*EXERCISE PROMPT*: Count every line that includes the string "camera" in the entries that follow. Nothing besides the number is needed.
*** Begin section ***
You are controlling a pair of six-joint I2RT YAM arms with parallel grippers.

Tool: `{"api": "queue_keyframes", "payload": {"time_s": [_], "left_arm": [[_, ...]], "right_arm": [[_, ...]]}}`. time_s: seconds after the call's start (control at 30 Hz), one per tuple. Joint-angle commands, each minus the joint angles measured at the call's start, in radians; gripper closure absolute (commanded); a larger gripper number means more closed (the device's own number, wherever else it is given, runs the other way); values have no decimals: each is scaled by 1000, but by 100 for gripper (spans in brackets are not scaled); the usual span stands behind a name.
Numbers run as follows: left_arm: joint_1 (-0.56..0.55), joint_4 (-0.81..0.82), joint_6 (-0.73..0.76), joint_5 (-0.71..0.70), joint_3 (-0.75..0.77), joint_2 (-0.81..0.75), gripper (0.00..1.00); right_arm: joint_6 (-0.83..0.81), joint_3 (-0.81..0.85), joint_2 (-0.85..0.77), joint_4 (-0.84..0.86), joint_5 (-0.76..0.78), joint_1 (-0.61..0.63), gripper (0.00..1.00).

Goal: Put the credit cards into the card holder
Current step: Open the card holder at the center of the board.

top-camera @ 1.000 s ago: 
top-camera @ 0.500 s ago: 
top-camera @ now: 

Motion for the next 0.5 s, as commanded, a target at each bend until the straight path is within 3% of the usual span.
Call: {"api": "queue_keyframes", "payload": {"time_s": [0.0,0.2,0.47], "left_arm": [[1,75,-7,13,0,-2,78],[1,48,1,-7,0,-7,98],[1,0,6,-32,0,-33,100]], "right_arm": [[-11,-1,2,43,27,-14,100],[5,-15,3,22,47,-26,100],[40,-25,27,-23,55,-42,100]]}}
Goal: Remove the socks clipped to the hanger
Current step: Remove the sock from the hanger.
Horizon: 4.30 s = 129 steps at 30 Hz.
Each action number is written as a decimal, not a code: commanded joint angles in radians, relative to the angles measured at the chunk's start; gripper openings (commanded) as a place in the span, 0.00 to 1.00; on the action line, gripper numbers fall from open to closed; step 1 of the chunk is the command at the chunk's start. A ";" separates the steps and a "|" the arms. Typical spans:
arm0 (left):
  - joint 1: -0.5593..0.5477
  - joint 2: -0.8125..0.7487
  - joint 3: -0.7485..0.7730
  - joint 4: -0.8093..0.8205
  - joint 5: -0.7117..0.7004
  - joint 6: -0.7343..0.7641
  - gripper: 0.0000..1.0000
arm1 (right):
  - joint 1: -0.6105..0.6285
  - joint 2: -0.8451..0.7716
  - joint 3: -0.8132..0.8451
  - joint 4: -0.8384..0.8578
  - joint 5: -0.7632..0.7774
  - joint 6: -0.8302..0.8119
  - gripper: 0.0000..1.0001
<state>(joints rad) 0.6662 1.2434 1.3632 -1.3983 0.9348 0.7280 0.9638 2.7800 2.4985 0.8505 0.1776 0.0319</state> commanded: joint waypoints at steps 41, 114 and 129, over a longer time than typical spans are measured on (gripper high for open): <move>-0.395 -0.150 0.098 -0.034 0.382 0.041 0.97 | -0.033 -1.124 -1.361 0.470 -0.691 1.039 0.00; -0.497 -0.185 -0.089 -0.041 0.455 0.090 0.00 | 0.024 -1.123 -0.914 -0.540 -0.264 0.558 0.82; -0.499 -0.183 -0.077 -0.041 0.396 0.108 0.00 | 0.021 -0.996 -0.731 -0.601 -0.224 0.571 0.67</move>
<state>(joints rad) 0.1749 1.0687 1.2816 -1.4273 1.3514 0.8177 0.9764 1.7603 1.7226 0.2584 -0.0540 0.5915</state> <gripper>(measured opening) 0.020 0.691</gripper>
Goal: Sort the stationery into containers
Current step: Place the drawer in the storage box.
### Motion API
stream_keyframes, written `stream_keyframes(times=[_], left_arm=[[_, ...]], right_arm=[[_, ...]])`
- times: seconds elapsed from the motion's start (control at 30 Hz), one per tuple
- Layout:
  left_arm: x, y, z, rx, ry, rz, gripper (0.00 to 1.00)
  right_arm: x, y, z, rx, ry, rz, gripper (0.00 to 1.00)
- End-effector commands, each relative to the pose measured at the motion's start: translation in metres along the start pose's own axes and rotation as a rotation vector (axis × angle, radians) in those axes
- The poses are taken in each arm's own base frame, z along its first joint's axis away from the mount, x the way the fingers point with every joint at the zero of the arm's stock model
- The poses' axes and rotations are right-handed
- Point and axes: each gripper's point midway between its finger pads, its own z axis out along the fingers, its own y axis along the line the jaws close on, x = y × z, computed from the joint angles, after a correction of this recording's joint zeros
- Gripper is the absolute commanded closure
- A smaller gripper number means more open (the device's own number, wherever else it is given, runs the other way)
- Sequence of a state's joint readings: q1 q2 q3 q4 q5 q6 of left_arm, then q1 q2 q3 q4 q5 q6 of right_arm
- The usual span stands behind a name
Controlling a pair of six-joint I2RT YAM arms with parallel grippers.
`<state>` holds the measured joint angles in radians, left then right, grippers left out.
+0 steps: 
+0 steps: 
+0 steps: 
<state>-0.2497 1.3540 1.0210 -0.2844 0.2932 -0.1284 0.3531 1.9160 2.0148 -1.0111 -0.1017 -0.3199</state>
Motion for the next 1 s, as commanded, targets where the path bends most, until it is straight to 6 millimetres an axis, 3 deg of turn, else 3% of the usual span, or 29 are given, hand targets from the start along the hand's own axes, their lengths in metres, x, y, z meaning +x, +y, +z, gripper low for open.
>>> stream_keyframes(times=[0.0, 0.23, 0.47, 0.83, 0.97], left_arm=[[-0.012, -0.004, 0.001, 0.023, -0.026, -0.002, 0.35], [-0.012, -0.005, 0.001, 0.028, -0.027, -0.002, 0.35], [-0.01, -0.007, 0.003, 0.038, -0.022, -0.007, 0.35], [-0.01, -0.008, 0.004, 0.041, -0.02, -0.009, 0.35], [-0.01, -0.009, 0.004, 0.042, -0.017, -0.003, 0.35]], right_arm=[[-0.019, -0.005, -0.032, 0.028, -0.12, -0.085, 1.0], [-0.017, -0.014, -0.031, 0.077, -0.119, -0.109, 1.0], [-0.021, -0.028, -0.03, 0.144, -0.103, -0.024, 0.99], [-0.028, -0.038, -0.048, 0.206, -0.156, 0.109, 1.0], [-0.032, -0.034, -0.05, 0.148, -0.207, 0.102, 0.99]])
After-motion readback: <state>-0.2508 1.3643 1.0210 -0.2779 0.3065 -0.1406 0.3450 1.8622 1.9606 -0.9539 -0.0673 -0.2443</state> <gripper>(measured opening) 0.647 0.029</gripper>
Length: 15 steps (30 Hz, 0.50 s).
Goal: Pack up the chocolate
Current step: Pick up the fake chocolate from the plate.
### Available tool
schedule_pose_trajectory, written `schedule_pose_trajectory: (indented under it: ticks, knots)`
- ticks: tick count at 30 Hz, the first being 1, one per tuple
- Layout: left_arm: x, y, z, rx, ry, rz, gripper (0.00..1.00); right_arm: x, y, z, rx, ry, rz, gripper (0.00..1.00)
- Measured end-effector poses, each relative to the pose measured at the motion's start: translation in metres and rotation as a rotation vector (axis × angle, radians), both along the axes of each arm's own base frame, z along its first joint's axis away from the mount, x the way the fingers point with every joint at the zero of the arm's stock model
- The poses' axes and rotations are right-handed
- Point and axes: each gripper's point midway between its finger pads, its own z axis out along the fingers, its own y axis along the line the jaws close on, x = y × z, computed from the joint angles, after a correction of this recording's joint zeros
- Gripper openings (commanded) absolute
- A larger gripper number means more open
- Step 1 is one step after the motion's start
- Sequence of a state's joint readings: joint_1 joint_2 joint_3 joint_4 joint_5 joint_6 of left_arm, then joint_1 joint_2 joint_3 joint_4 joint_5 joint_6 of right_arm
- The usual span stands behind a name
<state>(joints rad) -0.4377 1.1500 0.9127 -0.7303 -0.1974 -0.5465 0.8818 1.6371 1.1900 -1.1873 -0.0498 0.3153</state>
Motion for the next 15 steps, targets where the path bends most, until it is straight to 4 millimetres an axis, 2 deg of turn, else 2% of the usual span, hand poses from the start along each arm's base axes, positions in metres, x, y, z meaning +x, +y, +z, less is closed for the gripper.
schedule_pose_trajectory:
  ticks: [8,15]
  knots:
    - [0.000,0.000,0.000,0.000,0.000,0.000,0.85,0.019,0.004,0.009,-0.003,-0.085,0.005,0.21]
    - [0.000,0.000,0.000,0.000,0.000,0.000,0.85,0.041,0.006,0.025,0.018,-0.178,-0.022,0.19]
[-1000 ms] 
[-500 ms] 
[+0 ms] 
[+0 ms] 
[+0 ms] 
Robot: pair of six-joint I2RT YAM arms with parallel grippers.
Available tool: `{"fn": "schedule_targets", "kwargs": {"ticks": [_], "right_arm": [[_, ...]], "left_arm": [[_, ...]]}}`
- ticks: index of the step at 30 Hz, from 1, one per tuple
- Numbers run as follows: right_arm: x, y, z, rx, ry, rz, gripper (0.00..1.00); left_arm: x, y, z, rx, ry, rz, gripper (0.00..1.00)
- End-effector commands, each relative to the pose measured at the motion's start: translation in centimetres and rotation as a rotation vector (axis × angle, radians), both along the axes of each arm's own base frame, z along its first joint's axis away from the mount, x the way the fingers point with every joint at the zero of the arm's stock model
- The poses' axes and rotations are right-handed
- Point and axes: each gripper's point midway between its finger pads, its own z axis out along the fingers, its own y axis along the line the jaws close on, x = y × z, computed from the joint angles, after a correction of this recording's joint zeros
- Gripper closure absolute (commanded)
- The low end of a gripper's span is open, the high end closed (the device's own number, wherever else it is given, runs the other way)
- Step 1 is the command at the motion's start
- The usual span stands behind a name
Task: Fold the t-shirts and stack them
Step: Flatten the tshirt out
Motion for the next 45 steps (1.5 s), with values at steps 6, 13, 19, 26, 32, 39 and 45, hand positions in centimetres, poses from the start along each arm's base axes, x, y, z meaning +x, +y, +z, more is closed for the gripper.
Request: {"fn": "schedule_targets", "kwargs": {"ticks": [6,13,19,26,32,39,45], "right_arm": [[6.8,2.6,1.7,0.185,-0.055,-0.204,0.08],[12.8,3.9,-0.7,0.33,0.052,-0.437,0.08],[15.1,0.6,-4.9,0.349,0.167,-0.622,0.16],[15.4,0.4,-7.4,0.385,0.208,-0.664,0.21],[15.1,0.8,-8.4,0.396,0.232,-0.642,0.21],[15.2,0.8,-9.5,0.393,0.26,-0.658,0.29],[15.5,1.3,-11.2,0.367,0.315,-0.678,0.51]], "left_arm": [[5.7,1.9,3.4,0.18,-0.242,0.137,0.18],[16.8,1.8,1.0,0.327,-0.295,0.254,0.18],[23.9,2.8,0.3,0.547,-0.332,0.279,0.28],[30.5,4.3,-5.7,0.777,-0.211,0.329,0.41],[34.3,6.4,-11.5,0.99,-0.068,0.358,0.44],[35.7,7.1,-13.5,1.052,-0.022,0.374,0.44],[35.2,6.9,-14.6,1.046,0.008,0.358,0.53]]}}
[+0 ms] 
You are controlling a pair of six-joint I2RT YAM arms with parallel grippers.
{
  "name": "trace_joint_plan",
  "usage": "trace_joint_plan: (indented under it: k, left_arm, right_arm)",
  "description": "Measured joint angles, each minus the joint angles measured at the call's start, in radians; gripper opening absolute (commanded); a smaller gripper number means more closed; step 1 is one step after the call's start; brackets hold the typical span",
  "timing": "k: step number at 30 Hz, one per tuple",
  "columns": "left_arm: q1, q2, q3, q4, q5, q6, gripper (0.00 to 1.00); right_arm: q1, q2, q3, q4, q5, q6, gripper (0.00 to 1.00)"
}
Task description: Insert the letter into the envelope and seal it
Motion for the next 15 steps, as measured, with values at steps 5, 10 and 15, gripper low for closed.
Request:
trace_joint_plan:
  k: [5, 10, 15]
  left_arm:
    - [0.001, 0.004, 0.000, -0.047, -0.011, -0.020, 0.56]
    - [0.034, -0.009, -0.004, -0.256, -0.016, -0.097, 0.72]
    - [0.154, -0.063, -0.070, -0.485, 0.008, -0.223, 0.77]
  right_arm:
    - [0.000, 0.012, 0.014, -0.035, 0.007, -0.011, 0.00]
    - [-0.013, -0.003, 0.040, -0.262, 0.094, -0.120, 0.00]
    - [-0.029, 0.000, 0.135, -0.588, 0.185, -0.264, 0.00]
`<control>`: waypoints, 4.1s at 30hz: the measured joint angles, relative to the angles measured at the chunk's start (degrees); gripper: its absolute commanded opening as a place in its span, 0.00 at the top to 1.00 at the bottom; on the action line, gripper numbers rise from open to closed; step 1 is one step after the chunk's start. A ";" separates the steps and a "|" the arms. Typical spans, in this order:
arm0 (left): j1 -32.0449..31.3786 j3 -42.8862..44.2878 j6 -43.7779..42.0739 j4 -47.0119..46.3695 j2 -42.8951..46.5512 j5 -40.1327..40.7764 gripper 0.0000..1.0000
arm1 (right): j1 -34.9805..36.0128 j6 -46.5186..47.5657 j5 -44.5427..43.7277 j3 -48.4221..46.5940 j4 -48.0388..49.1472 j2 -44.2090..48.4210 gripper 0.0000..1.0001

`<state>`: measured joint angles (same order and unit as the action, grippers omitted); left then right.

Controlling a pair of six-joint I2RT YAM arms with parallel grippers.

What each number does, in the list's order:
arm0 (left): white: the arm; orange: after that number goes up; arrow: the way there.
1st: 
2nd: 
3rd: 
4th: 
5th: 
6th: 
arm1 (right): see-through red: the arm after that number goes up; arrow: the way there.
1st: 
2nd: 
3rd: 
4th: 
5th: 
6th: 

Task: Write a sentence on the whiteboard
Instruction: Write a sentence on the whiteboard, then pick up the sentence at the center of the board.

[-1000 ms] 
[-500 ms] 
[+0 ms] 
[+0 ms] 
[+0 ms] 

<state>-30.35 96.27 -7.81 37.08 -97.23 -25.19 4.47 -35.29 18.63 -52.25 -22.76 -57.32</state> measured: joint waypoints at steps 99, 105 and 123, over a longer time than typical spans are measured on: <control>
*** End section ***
*RESPONSE FOR THIS EXERCISE*: 3